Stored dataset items
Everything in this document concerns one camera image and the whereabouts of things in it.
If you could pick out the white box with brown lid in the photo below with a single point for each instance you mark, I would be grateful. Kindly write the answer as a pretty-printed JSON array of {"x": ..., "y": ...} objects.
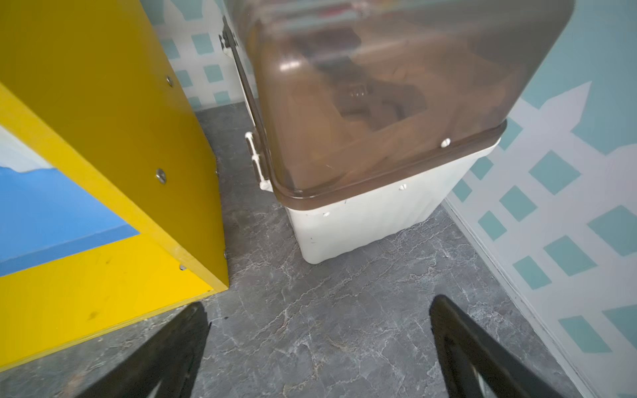
[{"x": 368, "y": 113}]

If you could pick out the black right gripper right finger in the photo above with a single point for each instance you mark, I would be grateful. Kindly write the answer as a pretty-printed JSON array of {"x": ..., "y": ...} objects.
[{"x": 472, "y": 362}]

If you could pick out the yellow pink blue wooden rack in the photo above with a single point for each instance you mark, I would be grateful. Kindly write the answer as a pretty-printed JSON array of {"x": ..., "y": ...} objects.
[{"x": 87, "y": 87}]

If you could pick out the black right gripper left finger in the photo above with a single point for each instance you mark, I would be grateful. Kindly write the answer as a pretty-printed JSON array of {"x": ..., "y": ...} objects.
[{"x": 165, "y": 366}]

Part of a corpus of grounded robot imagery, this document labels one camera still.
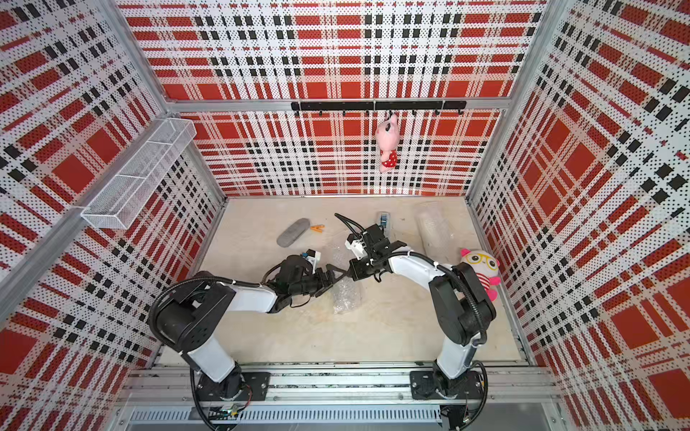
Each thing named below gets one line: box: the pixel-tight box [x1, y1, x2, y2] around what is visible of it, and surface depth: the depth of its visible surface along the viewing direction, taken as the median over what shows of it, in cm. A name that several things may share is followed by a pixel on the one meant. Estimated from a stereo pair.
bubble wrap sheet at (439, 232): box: [415, 200, 463, 265], surface depth 107 cm
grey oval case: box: [276, 217, 310, 248], surface depth 109 cm
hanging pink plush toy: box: [375, 110, 400, 173], surface depth 95 cm
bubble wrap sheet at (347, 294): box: [330, 246, 363, 315], surface depth 86 cm
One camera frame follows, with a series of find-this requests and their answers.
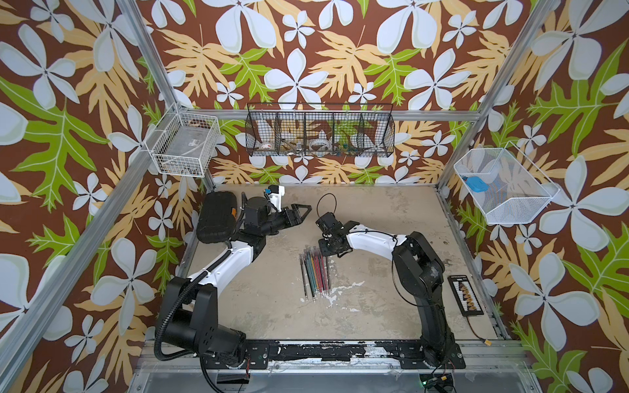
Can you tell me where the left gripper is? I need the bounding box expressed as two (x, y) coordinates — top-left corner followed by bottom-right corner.
(258, 205), (310, 238)

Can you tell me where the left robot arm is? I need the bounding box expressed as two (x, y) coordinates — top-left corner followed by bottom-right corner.
(153, 186), (312, 367)

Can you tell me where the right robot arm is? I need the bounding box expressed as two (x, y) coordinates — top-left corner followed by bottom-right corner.
(316, 212), (465, 368)

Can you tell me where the bundle of coloured pencils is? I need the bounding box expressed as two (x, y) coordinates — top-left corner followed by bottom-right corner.
(299, 247), (332, 299)

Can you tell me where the black plastic tool case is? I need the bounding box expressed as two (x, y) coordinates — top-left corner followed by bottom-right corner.
(197, 191), (238, 244)

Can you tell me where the blue object in basket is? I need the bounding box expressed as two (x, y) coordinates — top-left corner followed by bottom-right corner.
(464, 176), (490, 193)

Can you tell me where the white mesh corner basket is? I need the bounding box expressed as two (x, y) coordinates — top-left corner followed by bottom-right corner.
(454, 142), (560, 226)

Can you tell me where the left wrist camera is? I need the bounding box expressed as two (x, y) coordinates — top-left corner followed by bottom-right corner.
(264, 184), (285, 212)

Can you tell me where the black wire basket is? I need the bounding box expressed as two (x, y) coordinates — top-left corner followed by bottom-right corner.
(243, 103), (396, 157)

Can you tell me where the white wire basket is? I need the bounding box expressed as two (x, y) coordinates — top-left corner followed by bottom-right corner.
(145, 111), (221, 178)

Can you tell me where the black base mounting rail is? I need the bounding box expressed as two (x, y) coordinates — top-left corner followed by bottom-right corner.
(204, 339), (466, 370)

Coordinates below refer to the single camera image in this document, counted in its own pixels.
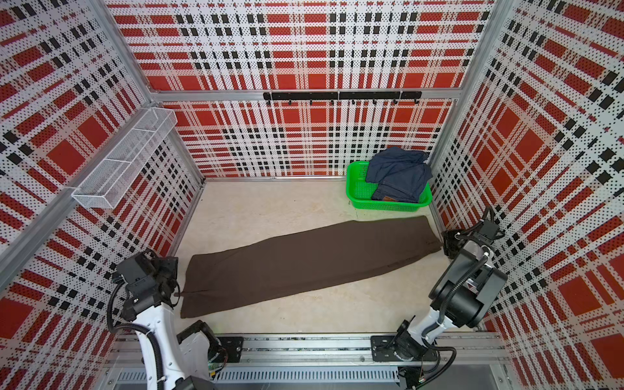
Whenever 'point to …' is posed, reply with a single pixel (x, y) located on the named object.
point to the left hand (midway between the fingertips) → (180, 259)
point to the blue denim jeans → (400, 174)
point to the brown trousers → (212, 281)
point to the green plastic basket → (359, 192)
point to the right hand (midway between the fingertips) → (445, 233)
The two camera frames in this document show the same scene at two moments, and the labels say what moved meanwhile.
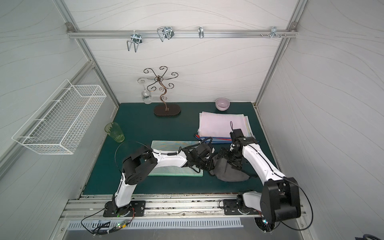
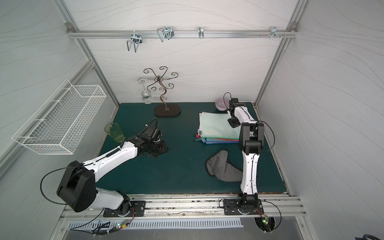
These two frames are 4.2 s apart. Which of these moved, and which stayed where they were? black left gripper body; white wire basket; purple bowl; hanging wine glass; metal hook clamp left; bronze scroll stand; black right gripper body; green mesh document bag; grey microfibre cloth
Moved: green mesh document bag; black left gripper body; black right gripper body
Stayed: grey microfibre cloth; white wire basket; hanging wine glass; bronze scroll stand; purple bowl; metal hook clamp left
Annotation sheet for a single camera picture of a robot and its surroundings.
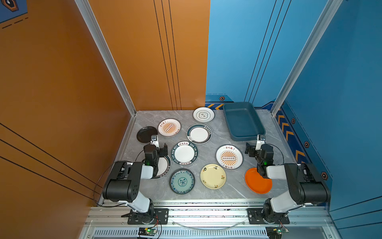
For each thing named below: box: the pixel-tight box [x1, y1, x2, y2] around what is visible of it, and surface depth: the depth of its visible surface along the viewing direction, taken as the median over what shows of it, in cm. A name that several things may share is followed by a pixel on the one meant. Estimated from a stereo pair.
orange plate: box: [244, 167, 273, 195], surface depth 84 cm
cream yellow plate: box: [199, 163, 227, 190], surface depth 88 cm
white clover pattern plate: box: [192, 106, 216, 123], surface depth 121 cm
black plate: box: [136, 125, 158, 143], surface depth 110 cm
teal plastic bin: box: [222, 101, 267, 141], surface depth 118 cm
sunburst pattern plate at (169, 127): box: [157, 118, 182, 137], surface depth 111 cm
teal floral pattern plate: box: [169, 167, 196, 195], surface depth 86 cm
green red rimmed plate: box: [155, 154, 172, 179], surface depth 92 cm
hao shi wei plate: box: [171, 140, 199, 166], surface depth 98 cm
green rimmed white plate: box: [186, 123, 213, 145], surface depth 108 cm
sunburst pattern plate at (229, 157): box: [215, 144, 244, 170], surface depth 96 cm
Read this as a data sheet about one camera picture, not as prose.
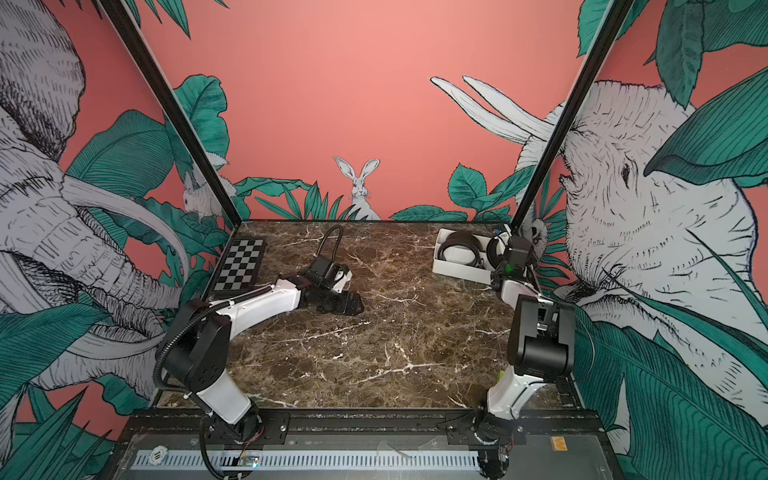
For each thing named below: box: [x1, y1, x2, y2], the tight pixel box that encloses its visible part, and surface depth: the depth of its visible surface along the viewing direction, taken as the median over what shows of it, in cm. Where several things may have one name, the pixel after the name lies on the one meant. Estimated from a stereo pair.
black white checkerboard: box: [208, 237, 266, 302], surface depth 103 cm
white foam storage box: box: [432, 228, 505, 285], surface depth 105 cm
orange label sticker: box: [551, 436, 568, 451], surface depth 73 cm
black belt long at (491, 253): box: [486, 236, 500, 270], surface depth 101 cm
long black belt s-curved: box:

#### [Your objective]
Once the pictures are set aside, output all of the data above verbatim.

#### [Output below]
Everything in this document concerns one camera image and the whereabouts of things in it.
If you could pick out the white box with brown lid in the photo below with a single point for each instance you mark, I would be grateful. Kindly write the answer as a pretty-printed JSON array of {"x": ..., "y": ...} objects.
[{"x": 368, "y": 113}]

If you could pick out the black right gripper right finger in the photo above with a single point for each instance you mark, I would be grateful. Kindly write the answer as a pretty-printed JSON array of {"x": ..., "y": ...} objects.
[{"x": 472, "y": 362}]

If you could pick out the yellow pink blue wooden rack in the photo above with a single point for each instance you mark, I would be grateful. Kindly write the answer as a pretty-printed JSON array of {"x": ..., "y": ...} objects.
[{"x": 87, "y": 87}]

If you could pick out the black right gripper left finger in the photo above with a single point for each instance you mark, I would be grateful. Kindly write the answer as a pretty-printed JSON array of {"x": ..., "y": ...} objects.
[{"x": 165, "y": 366}]

Part of a corpus of grounded robot imagery, this document labels one camera still.
Each thing named below gets one line: box: the pixel-tight box [x1, y1, x2, y2] around what is visible of it, and surface depth: the depth of its visible surface along the viewing direction, taken as the median over what shows of it, in cm. A name that several things may share is followed by a pixel on the one meant. Estimated from a stereo pair.
bubble wrap sheet at (439, 232): box: [415, 200, 463, 265], surface depth 107 cm
grey oval case: box: [276, 217, 310, 248], surface depth 109 cm
hanging pink plush toy: box: [375, 110, 400, 173], surface depth 95 cm
bubble wrap sheet at (347, 294): box: [330, 246, 363, 315], surface depth 86 cm
One camera frame follows, with a series of find-this requests and their answers.
Can you tell me where the left gripper is? I need the bounding box expressed as two (x, y) coordinates — top-left corner followed by bottom-right corner.
(258, 205), (310, 238)

Can you tell me where the left robot arm is? I need the bounding box expressed as two (x, y) coordinates — top-left corner followed by bottom-right corner.
(153, 186), (312, 367)

Can you tell me where the right robot arm is? I need the bounding box expressed as two (x, y) coordinates — top-left corner followed by bottom-right corner.
(316, 212), (465, 368)

Can you tell me where the bundle of coloured pencils is? I need the bounding box expressed as two (x, y) coordinates — top-left corner followed by bottom-right corner.
(299, 247), (332, 299)

Can you tell me where the black plastic tool case is? I need the bounding box expressed as two (x, y) coordinates — top-left corner followed by bottom-right corner.
(197, 191), (238, 244)

Can you tell me where the blue object in basket is? I need the bounding box expressed as two (x, y) coordinates — top-left corner followed by bottom-right corner.
(464, 176), (490, 193)

Can you tell me where the white mesh corner basket is? I need the bounding box expressed as two (x, y) coordinates — top-left corner followed by bottom-right corner.
(454, 142), (560, 226)

Can you tell me where the left wrist camera is? I need the bounding box expressed as two (x, y) coordinates — top-left corner followed by bottom-right corner.
(264, 184), (285, 212)

Can you tell me where the black wire basket is? I need the bounding box expressed as two (x, y) coordinates — top-left corner followed by bottom-right corner.
(243, 103), (396, 157)

Can you tell me where the white wire basket is? I need the bounding box expressed as two (x, y) coordinates — top-left corner followed by bottom-right corner.
(145, 111), (221, 178)

Can you tell me where the black base mounting rail is? I need the bounding box expressed as two (x, y) coordinates — top-left corner followed by bottom-right corner.
(204, 339), (466, 370)

Coordinates below refer to the single camera image in this document, counted in its own pixels.
Whenever 'point to …' is posed, reply with a single pixel (x, y) located on the named object.
point to the left hand (midway between the fingertips) → (180, 259)
point to the blue denim jeans → (400, 174)
point to the brown trousers → (212, 281)
point to the green plastic basket → (359, 192)
point to the right hand (midway between the fingertips) → (445, 233)
The two camera frames in this document show the same scene at two moments, and the labels say what moved meanwhile.
These two frames are 4.2 s apart. Which of these moved, and which stayed where they were? black left gripper body; white wire basket; purple bowl; hanging wine glass; metal hook clamp left; bronze scroll stand; black right gripper body; green mesh document bag; grey microfibre cloth
Moved: green mesh document bag; black left gripper body; black right gripper body
Stayed: grey microfibre cloth; white wire basket; hanging wine glass; bronze scroll stand; purple bowl; metal hook clamp left
Annotation sheet for a single camera picture of a robot and its surroundings.
For each thing named below: box: the pixel-tight box [x1, y1, x2, y2] around what is visible of it, and surface depth: the depth of its visible surface along the viewing direction, taken as the median over what shows of it, in cm. A name that several things may share is followed by a pixel on the one meant. Estimated from a stereo pair.
orange plate: box: [244, 167, 273, 195], surface depth 84 cm
cream yellow plate: box: [199, 163, 227, 190], surface depth 88 cm
white clover pattern plate: box: [192, 106, 216, 123], surface depth 121 cm
black plate: box: [136, 125, 158, 143], surface depth 110 cm
teal plastic bin: box: [222, 101, 267, 141], surface depth 118 cm
sunburst pattern plate at (169, 127): box: [157, 118, 182, 137], surface depth 111 cm
teal floral pattern plate: box: [169, 167, 196, 195], surface depth 86 cm
green red rimmed plate: box: [155, 154, 172, 179], surface depth 92 cm
hao shi wei plate: box: [171, 140, 199, 166], surface depth 98 cm
green rimmed white plate: box: [186, 123, 213, 145], surface depth 108 cm
sunburst pattern plate at (229, 157): box: [215, 144, 244, 170], surface depth 96 cm
Read this as a data sheet about one camera picture, not as prose.
For each thing named below: box: [x1, y1, x2, y2], the tight pixel box that encloses its visible part, and surface depth: the depth of its visible surface along the viewing direction, taken as the median over what shows of it, in cm. Where several things may have one name, the pixel after the name lies on the one meant. Estimated from a stereo pair.
black white checkerboard: box: [208, 237, 266, 302], surface depth 103 cm
white foam storage box: box: [432, 228, 505, 285], surface depth 105 cm
orange label sticker: box: [551, 436, 568, 451], surface depth 73 cm
black belt long at (491, 253): box: [486, 236, 500, 270], surface depth 101 cm
long black belt s-curved: box:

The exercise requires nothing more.